EXERCISE INSTRUCTIONS:
Print out each entry without alteration, and keep the pictures out.

─── DATASET EXCERPTS ───

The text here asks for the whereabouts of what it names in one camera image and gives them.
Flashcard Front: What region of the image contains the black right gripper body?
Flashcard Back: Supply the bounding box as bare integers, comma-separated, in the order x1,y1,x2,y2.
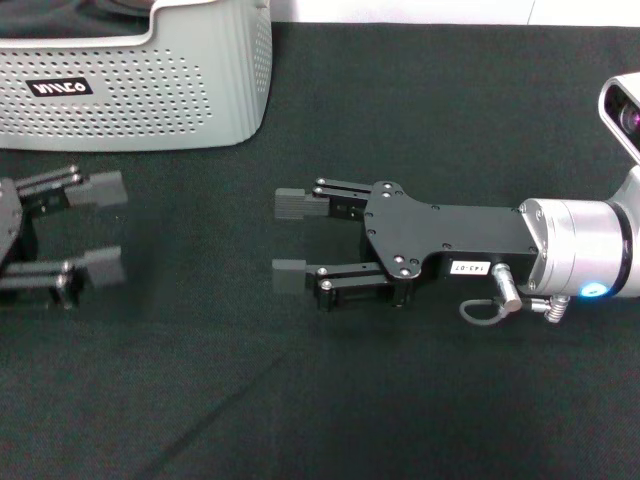
363,179,550,309

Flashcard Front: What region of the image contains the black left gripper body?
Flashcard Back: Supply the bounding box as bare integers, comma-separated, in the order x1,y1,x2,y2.
0,177,40,270

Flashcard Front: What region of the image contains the grey perforated plastic storage box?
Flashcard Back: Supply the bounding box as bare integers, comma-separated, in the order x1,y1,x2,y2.
0,0,274,152

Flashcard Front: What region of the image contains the black tablecloth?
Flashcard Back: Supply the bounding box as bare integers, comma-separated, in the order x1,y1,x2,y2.
0,19,640,480

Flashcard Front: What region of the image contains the dark crumpled cloth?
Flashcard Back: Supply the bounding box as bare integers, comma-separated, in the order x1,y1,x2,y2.
0,0,154,39

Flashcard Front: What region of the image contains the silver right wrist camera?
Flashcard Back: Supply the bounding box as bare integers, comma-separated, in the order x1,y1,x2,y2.
599,72,640,167

───

EXERCISE SOLUTION:
The text here asks for the whereabouts of what it names in one camera image and gives them.
Flashcard Front: What region of the image contains the black right gripper body?
Flashcard Back: Supply the bounding box as bare integers, comma-separated, in the order x1,y1,x2,y2.
363,179,550,309

Flashcard Front: What region of the image contains the black left gripper body?
Flashcard Back: Supply the bounding box as bare integers, comma-separated, in the order x1,y1,x2,y2.
0,177,40,270

Flashcard Front: What region of the image contains the grey perforated plastic storage box?
Flashcard Back: Supply the bounding box as bare integers, comma-separated, in the order x1,y1,x2,y2.
0,0,274,152

Flashcard Front: What region of the image contains the black tablecloth?
Flashcard Back: Supply the bounding box as bare integers, comma-separated, in the order x1,y1,x2,y2.
0,19,640,480

Flashcard Front: What region of the image contains the dark crumpled cloth?
Flashcard Back: Supply the bounding box as bare integers, comma-separated, in the order x1,y1,x2,y2.
0,0,154,39

Flashcard Front: What region of the image contains the silver right wrist camera?
Flashcard Back: Supply the bounding box as bare integers, comma-separated, in the order x1,y1,x2,y2.
599,72,640,167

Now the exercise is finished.